Task details: Your task is to find every line of the data that holds the string "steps" and copy it.

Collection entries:
__________________________________________________

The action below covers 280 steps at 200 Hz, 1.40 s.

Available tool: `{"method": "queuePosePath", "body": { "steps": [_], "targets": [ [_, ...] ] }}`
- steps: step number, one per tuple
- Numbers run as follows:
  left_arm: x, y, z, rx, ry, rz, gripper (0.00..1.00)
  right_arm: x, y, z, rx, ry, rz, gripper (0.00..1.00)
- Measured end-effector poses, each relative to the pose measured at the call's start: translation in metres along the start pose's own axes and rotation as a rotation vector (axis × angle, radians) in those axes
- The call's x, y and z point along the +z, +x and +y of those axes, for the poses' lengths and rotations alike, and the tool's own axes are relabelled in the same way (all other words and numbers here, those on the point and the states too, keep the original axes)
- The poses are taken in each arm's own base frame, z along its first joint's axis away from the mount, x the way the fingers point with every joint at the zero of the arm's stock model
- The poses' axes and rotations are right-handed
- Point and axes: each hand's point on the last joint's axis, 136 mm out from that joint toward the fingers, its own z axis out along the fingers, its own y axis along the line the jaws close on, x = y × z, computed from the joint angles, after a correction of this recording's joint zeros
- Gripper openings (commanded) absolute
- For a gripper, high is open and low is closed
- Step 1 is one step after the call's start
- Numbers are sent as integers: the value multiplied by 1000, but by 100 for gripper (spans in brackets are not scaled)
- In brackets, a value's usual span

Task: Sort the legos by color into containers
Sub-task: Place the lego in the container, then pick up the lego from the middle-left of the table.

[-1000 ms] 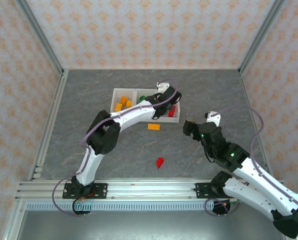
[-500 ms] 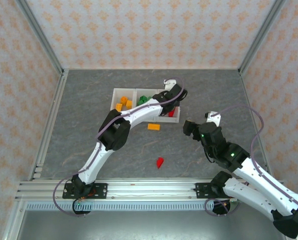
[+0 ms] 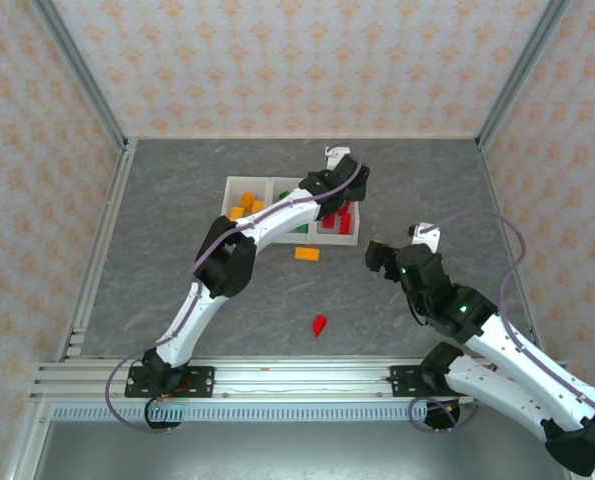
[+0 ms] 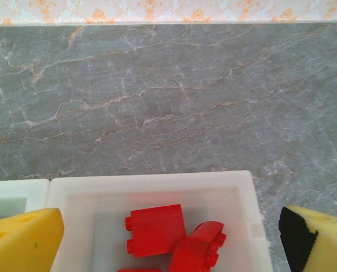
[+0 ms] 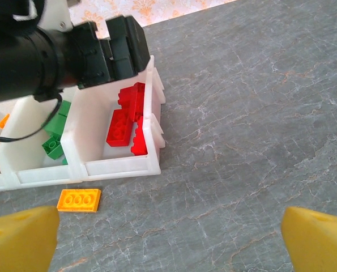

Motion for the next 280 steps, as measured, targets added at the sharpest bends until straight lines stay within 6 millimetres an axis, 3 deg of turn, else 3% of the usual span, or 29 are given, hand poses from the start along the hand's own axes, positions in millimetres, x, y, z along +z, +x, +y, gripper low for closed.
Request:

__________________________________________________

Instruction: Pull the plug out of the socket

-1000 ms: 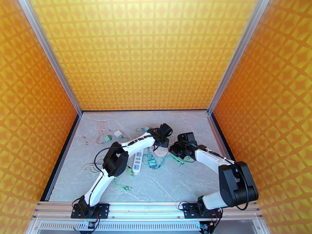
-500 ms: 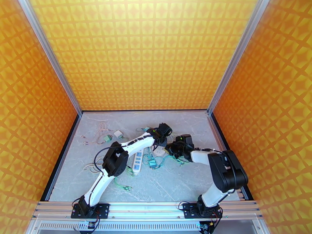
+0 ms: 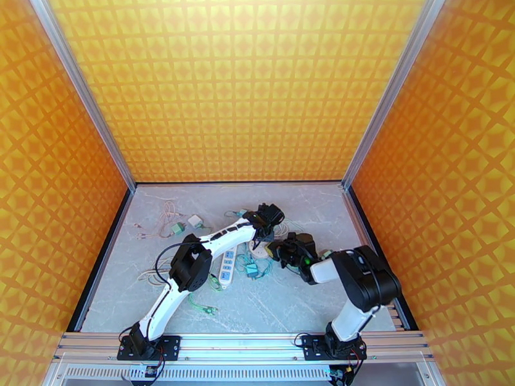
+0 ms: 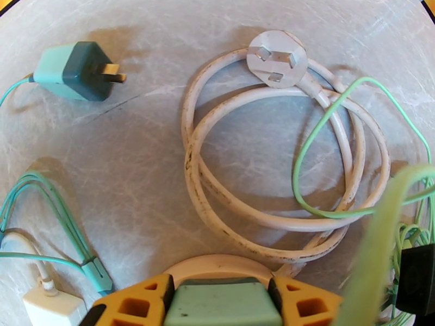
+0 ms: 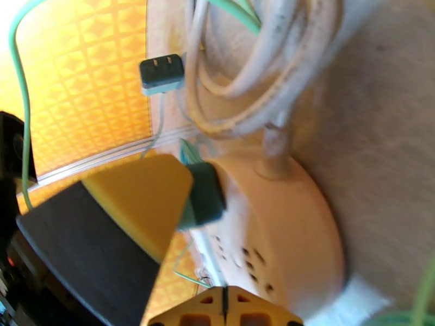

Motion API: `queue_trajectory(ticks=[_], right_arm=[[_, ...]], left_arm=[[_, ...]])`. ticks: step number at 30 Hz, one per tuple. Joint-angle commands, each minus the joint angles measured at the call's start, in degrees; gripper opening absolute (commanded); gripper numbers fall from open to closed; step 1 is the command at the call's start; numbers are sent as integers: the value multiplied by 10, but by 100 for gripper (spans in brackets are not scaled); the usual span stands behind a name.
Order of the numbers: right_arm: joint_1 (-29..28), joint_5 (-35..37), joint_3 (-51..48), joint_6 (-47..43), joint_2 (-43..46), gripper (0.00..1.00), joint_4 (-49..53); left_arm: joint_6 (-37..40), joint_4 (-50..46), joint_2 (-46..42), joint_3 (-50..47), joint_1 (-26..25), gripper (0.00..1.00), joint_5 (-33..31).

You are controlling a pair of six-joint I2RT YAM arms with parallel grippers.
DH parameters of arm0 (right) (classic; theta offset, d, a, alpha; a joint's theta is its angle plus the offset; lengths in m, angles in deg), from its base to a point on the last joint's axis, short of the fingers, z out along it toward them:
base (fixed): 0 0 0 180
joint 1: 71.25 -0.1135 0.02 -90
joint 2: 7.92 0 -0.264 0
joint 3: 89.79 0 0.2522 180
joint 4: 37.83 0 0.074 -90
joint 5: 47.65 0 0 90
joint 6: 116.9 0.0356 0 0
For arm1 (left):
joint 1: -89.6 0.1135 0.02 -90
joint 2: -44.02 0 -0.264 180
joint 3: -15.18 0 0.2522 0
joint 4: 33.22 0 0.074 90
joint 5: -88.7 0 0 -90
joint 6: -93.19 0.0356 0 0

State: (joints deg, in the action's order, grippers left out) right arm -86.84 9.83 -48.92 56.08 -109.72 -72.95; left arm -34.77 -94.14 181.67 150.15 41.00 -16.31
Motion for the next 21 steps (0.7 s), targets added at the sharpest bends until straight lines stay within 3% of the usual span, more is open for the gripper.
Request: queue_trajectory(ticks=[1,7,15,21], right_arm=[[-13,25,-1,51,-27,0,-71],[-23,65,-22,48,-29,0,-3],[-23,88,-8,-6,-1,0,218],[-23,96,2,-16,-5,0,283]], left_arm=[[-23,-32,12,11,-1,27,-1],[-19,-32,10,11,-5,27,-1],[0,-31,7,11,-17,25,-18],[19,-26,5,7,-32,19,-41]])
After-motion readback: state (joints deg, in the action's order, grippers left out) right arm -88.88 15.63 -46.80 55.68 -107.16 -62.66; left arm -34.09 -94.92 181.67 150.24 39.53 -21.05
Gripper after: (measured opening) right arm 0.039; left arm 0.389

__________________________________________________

Task solution:
The action below covers 280 steps at 200 Hz, 1.40 s.
Available tool: `{"method": "queuePosePath", "body": { "steps": [_], "targets": [ [_, ...] ] }}`
- steps: step number, one per tuple
Motion for the next 280 steps, as measured, targets added at the sharpest bends until straight lines stay within 6 millimetres an axis, 3 deg of turn, else 3% of the usual span, or 29 are given, hand poses from the start along the hand's own axes, positions in millimetres, x, y, z along +z, +x, +y, gripper low for closed.
Motion for the next 21 steps (0.7 s), targets added at the sharpest bends until straight lines stay within 3% of the usual span, more is open for the gripper.

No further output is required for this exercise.